## Problem details
All that is needed is an exact copy of the lines from the beginning of the data below through the line containing "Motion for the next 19", minus the pictures.

(Extracted records)
■ ■ ■ ■ ■ ■ ■

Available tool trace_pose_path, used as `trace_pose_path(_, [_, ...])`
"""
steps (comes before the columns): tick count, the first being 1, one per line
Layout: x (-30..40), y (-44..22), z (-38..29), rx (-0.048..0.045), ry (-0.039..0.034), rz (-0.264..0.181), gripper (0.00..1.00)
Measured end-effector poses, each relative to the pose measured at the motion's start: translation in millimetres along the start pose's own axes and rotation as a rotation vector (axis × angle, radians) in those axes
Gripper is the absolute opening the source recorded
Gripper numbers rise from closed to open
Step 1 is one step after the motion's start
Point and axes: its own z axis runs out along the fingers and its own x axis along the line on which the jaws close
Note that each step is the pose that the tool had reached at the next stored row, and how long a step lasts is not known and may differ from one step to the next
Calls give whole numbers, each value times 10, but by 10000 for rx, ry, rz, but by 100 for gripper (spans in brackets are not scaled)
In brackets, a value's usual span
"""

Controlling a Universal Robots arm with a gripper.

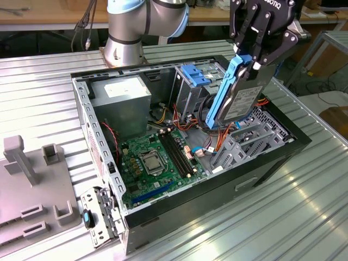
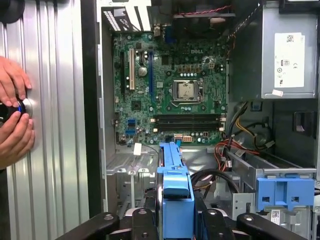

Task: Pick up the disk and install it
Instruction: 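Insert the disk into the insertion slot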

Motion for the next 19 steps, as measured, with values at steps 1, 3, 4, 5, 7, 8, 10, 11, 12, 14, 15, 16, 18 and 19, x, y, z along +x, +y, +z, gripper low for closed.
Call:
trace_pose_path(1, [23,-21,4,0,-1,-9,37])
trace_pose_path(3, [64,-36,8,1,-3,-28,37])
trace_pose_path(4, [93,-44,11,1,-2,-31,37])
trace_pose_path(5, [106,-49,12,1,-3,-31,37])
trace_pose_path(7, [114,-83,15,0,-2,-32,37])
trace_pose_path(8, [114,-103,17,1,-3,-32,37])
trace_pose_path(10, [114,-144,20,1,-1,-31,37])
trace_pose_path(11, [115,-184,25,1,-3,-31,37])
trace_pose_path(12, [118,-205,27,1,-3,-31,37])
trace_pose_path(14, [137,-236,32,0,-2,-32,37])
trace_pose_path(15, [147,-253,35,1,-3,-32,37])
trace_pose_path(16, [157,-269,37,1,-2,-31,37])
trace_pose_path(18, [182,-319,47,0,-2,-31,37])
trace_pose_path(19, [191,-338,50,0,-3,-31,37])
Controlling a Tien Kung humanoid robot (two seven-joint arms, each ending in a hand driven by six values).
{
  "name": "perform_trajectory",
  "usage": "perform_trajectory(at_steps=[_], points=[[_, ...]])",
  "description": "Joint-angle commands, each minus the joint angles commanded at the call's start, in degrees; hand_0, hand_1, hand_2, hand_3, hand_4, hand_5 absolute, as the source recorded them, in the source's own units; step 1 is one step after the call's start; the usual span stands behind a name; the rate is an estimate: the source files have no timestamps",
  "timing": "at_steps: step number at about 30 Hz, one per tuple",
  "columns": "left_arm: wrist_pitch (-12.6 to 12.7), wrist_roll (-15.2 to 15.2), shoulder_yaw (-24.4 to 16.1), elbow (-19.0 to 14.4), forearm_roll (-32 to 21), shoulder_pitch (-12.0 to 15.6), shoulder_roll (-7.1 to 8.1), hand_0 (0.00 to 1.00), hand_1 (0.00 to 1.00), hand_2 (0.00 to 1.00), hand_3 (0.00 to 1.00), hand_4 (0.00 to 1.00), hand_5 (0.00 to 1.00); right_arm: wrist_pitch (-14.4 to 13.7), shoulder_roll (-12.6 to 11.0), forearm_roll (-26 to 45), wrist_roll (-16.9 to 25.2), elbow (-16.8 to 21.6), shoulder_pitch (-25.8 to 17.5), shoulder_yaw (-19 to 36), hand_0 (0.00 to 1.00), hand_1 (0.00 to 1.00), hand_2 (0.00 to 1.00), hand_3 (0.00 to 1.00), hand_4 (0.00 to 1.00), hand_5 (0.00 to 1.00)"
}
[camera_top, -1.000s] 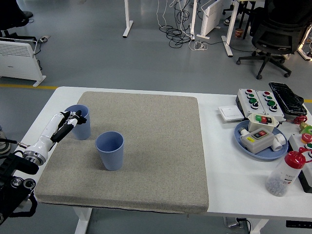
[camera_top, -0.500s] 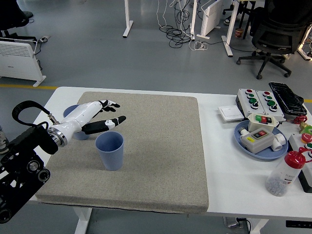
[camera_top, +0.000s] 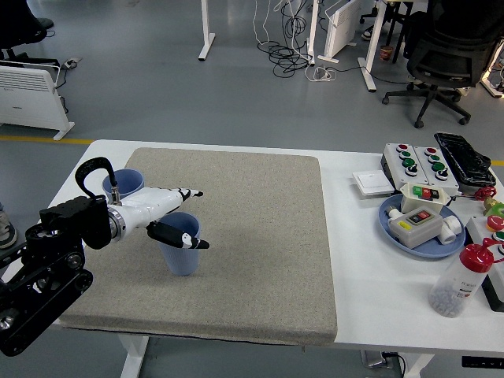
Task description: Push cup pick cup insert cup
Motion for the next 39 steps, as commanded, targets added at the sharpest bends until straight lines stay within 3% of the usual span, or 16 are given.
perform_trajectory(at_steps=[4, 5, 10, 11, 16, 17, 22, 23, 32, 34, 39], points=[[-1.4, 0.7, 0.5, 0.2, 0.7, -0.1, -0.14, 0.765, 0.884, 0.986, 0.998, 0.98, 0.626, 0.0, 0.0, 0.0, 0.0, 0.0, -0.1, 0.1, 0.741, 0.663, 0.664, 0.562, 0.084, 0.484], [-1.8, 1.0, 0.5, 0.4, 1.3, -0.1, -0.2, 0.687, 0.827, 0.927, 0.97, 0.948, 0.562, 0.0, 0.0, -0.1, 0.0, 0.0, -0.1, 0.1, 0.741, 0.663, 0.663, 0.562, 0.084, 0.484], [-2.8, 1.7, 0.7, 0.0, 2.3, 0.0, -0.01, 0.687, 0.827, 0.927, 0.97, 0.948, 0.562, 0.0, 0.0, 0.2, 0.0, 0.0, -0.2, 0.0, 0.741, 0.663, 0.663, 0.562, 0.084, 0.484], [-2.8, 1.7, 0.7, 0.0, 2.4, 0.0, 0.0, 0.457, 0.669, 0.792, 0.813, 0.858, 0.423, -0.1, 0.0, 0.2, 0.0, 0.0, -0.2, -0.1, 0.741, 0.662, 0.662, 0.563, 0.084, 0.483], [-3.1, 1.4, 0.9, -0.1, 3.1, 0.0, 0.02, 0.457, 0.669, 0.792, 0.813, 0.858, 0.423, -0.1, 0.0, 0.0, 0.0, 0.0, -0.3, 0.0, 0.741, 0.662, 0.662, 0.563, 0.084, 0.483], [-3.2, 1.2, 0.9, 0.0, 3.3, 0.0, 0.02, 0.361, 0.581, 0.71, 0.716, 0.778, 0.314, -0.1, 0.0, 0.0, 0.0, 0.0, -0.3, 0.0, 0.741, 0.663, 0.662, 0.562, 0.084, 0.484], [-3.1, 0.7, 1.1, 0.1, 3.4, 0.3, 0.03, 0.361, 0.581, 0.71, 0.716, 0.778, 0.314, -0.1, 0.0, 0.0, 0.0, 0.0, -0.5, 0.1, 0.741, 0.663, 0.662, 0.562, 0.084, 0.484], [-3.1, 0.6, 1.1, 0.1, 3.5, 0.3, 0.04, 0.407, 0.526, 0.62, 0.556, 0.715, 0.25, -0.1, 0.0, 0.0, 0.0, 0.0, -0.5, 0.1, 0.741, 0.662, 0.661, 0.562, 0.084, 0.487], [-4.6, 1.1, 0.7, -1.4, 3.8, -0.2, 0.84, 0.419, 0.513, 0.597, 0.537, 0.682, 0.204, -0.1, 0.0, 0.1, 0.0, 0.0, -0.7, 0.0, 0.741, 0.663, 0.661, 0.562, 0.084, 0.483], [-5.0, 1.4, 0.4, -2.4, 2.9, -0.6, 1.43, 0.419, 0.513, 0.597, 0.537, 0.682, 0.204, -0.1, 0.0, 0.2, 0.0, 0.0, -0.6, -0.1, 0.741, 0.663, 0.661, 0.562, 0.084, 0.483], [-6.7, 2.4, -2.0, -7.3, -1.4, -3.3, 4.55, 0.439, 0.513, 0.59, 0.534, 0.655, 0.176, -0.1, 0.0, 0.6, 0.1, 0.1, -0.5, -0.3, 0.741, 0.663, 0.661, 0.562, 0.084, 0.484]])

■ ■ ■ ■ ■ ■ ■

## Solution
Available tool trace_pose_path, used as `trace_pose_path(_, [_, ...])`
"""
steps (comes before the columns): tick count, the first being 1, one per line
Layout: x (-30..40), y (-44..22), z (-38..29), rx (-0.048..0.045), ry (-0.039..0.034), rz (-0.264..0.181), gripper (0.00..1.00)
Measured end-effector poses, each relative to the pose measured at the motion's start: translation in millimetres along the start pose's own axes and rotation as a rotation vector (axis × angle, radians) in those axes
Gripper is the absolute opening the source recorded
Gripper numbers rise from closed to open
Step 1 is one step after the motion's start
Point and axes: its own z axis runs out along the fingers and its own x axis along the line on which the jaws close
Note that each step is the pose that the tool had reached at the next stored row, and how long a step lasts is not known and may differ from one step to the next
Calls give whole numbers, each value times 10, but by 10000 for rx, ry, rz, but by 100 for gripper (spans in brackets are not scaled)
In brackets, a value's usual span
"""

Controlling a Universal Robots arm with a gripper.


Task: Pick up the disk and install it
Instruction: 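Insert the disk into the insertion slot
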
Motion for the next 19 steps, as measured, with values at steps 1, 3, 4, 5, 7, 8, 10, 11, 12, 14, 15, 16, 18 and 19, x, y, z along +x, +y, +z, gripper low for closed.

What this exercise required has been given in full.